> Work to be completed
Using the data below, tally the lines that include the string "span". Only the number is wanted.
+ + +
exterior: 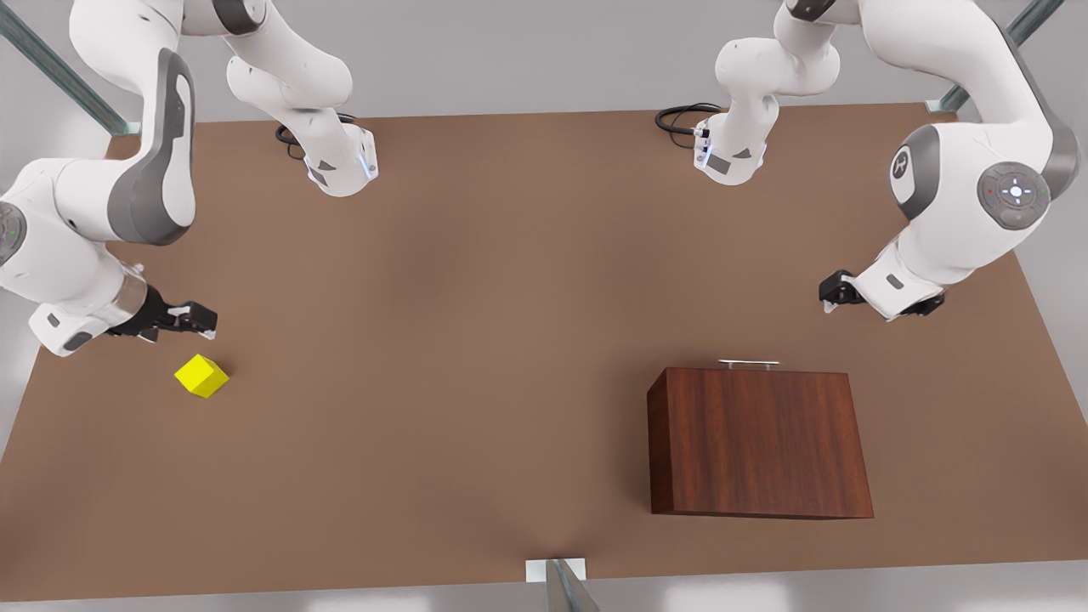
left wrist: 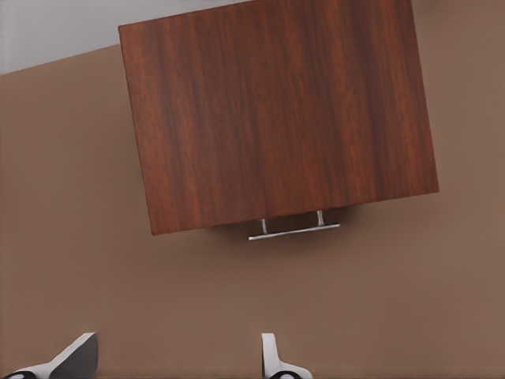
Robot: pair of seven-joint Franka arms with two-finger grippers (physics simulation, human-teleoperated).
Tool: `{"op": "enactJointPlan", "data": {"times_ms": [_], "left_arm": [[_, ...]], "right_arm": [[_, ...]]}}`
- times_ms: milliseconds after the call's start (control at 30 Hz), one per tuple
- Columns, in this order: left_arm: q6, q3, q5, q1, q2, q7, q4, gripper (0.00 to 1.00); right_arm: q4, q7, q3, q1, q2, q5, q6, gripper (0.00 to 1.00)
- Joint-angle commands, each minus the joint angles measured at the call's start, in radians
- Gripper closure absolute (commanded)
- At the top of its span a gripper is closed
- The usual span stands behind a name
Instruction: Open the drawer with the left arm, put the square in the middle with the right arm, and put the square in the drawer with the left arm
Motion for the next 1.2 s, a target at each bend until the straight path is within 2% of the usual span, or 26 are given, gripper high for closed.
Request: {"op": "enactJointPlan", "data": {"times_ms": [0, 100, 133, 167, 200, 267, 300, 433, 467, 633, 733, 800, 933, 1167], "left_arm": [[0.003, 0.000, 0.005, 0.001, 0.000, -0.002, 0.000, 0.00], [0.035, -0.001, -0.009, -0.001, -0.011, -0.242, -0.035, 0.00], [0.038, -0.003, -0.012, -0.001, -0.012, -0.386, -0.038, 0.00], [0.146, -0.002, -0.059, -0.002, -0.075, -0.512, -0.156, 0.00], [0.372, 0.003, -0.102, -0.002, -0.182, -0.672, -0.371, 0.00], [0.642, 0.002, -0.136, -0.004, -0.264, -0.860, -0.601, 0.00], [0.713, -0.003, -0.148, -0.004, -0.276, -0.946, -0.647, 0.00], [1.004, -0.003, -0.428, -0.004, -0.316, -1.017, -0.871, 0.00], [1.032, -0.001, -0.492, -0.004, -0.313, -1.026, -0.885, 0.00], [1.072, -0.014, -0.495, -0.008, -0.256, -1.025, -0.922, 0.00], [1.082, -0.014, -0.524, -0.008, -0.233, -1.028, -0.936, 0.00], [1.124, -0.014, -0.622, -0.008, -0.213, -1.028, -0.936, 0.00], [1.151, -0.014, -0.641, -0.044, -0.172, -1.028, -0.933, 0.00], [1.170, -0.018, -0.642, -0.067, -0.124, -1.028, -0.928, 0.00]], "right_arm": [[0.002, 0.000, -0.002, -0.002, 0.009, 0.001, 0.001, 0.00], [0.005, -0.120, -0.016, -0.005, 0.023, 0.010, -0.010, 0.00], [0.004, -0.208, -0.068, 0.021, 0.044, 0.017, 0.013, 0.00], [-0.022, -0.310, -0.082, 0.029, 0.051, 0.020, 0.044, 0.00], [-0.031, -0.357, -0.080, 0.030, 0.063, 0.033, 0.050, 0.00], [-0.080, -0.592, -0.080, 0.015, 0.107, 0.061, 0.136, 0.00], [-0.120, -0.670, -0.095, 0.010, 0.115, 0.061, 0.199, 0.00], [-0.145, -1.051, -0.115, -0.083, 0.216, 0.060, 0.266, 0.00], [-0.140, -1.091, -0.117, -0.123, 0.258, 0.061, 0.277, 0.00], [-0.149, -1.270, -0.158, -0.152, 0.390, 0.055, 0.466, 0.00], [-0.261, -1.405, -0.158, -0.149, 0.396, 0.058, 0.613, 0.00], [-0.275, -1.490, -0.157, -0.151, 0.394, 0.056, 0.622, 0.00], [-0.361, -1.562, -0.155, -0.165, 0.394, 0.058, 0.743, 0.00], [-0.376, -1.559, -0.152, -0.182, 0.379, 0.061, 0.731, 0.00]]}}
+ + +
> Answer box
3